I also met Janice and Connie here. We decided we wanted to continue to meet and support each other’s writing. We lived in three different cities–me in Seattle, Connie in Atlanta, and Janice in Santa Barbara. We met virtually on Skype once a month for 2-3 years. In addition, my Seattle writing group was meeting every other week. 

Two years later in 2012, I completed a first draft of my memoir The Lava Never Sleeps: A Honolulu Memoir.

In 2013 I attended a CNF Writing Conference in Oxford, MS. I attended a workshop led by Dinty Moore. HB alumna/author Allison Green had recommended it. Lee Gutkind was the  keynote speaker. Vanity Fair acknowledges Gutkind as “the Godfather behind CNF.” Cheryl Strayed’s memoir Wild had been published to wide acclaim in 2012, and Gutkind discussed the opening first page of her book, how it hooked the reader. I had completed my first draft at this point and decided to draft a similar first page.

I am fortunate to live in Seattle where there are so many literary events and opportunities to grow as a writer. Another writing community I want to mention is the Jack Straw Writers Program, which focuses on getting work out in the world through a series of readings, assisting writers in using their voices and a microphone, preparing for public readings. Thanks to another HB alumna Felicia Gonzalez, who invited me to apply for the 2014 program, I was able to participate in an amazing experiential learning opportunity and be part of another enriching writing community.

From writing bits of vignettes to completing a full-length book, I know I could not have progressed as a writer without my various writing communities, including It’s About Time, the monthly reading series at the Ballard Library founded by Esther Altshul Helfgott and currently directed by Peggy Sturdivant. We learn just by hearing the words of other writers. We learn as we present our own words. I often revise when I have to read my writing out loud.

My current writing group is Cake Quartet, a mixed genre group that includes Esther Altshul Helfgott, Ann B. Hursey, and Trish Honig. I have dabbled in poetry in the past, but consider myself to be a prose writer. My writing group has provided essential support in my creative life.
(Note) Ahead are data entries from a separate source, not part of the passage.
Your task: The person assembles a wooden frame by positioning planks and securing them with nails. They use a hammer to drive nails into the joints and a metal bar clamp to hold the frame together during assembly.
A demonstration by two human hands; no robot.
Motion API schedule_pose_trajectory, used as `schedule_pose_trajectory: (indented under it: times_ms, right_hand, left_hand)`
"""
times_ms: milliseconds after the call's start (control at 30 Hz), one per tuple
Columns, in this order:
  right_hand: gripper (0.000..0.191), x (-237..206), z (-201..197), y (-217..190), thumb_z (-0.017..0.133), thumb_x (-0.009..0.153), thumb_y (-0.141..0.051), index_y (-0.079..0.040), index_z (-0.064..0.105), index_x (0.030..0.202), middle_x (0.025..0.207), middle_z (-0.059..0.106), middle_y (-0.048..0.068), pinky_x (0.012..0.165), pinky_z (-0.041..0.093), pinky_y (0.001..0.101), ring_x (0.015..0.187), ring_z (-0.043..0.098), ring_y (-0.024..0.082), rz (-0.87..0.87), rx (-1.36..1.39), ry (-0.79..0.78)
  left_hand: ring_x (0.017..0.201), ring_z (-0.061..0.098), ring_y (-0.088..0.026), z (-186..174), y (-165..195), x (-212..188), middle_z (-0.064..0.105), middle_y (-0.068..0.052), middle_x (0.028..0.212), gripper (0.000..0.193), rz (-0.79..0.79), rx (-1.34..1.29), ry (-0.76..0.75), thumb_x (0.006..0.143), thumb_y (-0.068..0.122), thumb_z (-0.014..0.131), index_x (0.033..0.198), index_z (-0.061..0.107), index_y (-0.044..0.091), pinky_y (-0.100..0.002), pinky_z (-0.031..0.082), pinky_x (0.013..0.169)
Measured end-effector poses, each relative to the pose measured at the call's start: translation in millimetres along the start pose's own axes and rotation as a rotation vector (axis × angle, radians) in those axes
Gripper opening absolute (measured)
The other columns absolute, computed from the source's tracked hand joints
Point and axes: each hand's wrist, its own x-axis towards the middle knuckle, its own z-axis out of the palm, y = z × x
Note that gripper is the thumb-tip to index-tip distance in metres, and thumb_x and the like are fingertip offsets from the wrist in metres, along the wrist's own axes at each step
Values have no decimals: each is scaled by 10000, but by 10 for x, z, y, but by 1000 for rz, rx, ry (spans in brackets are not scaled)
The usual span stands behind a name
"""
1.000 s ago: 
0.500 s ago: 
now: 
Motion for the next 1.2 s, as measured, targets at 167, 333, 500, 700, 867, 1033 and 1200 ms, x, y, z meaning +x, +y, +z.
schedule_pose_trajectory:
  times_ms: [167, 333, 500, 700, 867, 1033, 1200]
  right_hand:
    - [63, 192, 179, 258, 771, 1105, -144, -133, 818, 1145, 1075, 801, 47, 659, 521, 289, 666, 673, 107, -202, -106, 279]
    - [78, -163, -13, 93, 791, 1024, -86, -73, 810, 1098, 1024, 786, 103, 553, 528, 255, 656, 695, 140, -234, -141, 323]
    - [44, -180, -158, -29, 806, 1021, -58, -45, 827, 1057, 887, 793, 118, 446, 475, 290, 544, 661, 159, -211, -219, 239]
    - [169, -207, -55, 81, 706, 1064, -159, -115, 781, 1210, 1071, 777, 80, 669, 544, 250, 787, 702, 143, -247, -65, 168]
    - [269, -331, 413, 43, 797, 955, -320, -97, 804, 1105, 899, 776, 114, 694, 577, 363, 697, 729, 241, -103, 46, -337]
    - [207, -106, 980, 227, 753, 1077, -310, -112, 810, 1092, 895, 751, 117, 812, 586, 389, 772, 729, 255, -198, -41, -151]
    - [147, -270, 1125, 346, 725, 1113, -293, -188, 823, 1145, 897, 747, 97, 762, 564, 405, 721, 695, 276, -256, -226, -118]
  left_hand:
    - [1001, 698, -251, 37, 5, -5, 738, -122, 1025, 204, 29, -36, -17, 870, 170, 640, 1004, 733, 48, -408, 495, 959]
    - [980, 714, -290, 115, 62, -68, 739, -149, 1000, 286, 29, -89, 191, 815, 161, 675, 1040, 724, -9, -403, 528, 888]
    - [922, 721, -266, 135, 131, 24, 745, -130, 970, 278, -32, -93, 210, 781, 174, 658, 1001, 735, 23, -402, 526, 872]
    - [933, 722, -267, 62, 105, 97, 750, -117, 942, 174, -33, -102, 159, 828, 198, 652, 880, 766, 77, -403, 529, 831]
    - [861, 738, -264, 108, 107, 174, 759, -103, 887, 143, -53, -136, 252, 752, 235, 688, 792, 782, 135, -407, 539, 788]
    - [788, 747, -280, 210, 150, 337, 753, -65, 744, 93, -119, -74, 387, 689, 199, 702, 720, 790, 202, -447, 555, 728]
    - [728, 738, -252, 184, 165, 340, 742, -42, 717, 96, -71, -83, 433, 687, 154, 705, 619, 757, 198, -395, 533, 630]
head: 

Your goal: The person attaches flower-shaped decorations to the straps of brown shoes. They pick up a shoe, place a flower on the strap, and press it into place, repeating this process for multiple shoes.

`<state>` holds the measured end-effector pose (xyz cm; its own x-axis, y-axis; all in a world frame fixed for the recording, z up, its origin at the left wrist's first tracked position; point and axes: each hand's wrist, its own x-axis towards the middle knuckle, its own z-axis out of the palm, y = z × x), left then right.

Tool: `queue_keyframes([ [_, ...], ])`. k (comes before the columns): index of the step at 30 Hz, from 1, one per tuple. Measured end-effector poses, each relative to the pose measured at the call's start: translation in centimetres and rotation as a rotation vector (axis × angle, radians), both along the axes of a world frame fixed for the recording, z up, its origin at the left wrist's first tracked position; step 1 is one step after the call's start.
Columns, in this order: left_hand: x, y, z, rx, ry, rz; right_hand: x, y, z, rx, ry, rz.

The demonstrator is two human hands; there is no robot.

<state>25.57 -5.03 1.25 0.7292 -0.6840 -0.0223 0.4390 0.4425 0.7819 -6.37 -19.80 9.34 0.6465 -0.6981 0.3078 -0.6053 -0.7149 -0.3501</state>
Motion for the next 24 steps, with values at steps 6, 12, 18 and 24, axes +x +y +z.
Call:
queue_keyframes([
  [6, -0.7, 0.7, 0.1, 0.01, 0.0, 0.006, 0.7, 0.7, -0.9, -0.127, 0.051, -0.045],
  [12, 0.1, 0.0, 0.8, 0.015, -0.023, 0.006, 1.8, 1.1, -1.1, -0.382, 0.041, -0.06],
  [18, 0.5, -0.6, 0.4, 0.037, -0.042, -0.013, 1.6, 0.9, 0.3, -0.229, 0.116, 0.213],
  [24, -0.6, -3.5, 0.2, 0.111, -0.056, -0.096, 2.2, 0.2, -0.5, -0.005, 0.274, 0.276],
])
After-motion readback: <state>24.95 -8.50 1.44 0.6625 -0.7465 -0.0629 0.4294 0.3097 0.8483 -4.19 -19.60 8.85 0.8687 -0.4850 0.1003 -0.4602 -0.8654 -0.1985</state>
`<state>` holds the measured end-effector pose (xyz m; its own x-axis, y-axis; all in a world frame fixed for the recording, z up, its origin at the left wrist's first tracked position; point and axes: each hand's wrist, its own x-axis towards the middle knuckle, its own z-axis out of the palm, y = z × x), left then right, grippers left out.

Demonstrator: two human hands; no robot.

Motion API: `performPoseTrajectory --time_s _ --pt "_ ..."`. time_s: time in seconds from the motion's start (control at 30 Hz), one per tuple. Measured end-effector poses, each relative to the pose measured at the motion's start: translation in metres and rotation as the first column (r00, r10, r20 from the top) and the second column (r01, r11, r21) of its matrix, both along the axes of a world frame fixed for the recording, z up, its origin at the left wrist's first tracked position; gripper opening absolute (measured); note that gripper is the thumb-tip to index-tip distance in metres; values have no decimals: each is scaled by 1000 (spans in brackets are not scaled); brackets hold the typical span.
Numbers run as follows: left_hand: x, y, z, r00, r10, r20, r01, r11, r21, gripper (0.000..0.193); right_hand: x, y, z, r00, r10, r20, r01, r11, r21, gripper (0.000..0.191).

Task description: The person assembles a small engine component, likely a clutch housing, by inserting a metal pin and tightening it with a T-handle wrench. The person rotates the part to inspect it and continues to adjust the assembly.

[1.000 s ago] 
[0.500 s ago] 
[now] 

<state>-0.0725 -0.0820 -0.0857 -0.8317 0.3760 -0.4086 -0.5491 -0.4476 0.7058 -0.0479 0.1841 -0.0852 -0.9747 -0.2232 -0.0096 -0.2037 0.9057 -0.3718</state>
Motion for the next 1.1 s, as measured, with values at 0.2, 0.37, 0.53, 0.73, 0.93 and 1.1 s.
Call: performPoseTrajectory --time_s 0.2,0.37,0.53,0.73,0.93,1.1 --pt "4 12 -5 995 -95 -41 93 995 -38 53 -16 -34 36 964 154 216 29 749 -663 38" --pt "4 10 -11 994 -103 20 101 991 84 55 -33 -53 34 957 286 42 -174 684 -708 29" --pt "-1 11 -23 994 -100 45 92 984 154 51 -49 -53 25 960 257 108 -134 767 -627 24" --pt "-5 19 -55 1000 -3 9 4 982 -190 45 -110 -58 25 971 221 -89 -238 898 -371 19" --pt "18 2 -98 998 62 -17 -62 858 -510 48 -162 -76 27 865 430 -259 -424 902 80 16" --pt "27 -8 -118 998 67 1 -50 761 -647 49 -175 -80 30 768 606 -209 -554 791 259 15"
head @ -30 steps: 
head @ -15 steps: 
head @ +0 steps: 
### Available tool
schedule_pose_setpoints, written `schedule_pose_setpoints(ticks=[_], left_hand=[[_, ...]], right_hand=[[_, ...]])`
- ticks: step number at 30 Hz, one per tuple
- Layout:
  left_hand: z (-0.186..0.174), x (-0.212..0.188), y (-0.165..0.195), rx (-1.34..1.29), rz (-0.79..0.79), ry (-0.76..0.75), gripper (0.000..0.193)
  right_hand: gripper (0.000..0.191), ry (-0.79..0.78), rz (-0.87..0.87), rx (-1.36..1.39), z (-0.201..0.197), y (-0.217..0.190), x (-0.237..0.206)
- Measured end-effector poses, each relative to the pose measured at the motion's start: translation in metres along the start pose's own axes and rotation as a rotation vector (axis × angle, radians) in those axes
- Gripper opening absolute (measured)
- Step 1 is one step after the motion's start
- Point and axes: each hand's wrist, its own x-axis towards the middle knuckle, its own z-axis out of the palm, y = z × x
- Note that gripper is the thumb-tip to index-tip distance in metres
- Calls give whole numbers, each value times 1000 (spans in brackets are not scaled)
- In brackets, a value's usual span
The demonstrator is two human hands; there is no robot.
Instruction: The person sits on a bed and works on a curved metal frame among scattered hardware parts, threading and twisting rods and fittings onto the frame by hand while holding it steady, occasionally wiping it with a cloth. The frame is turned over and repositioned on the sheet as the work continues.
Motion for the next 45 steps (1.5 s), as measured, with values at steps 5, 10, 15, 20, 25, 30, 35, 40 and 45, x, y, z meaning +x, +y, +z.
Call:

And poets Esther and Ann have introduced me to more poetry like the Haibun, which combines prose and haiku and opens me up to new creative possibilities. 

This is what I love about creative communities, you never know where they will lead. It can lead to honing craft, to breakthroughs in writing, to publication or reading opportunities, to new forms of writing….  To a writer with the expertise to create a chapbook (Ann) or to bake a cake from scratch (Trish)!

I give thanks for my writing life and my writing communities!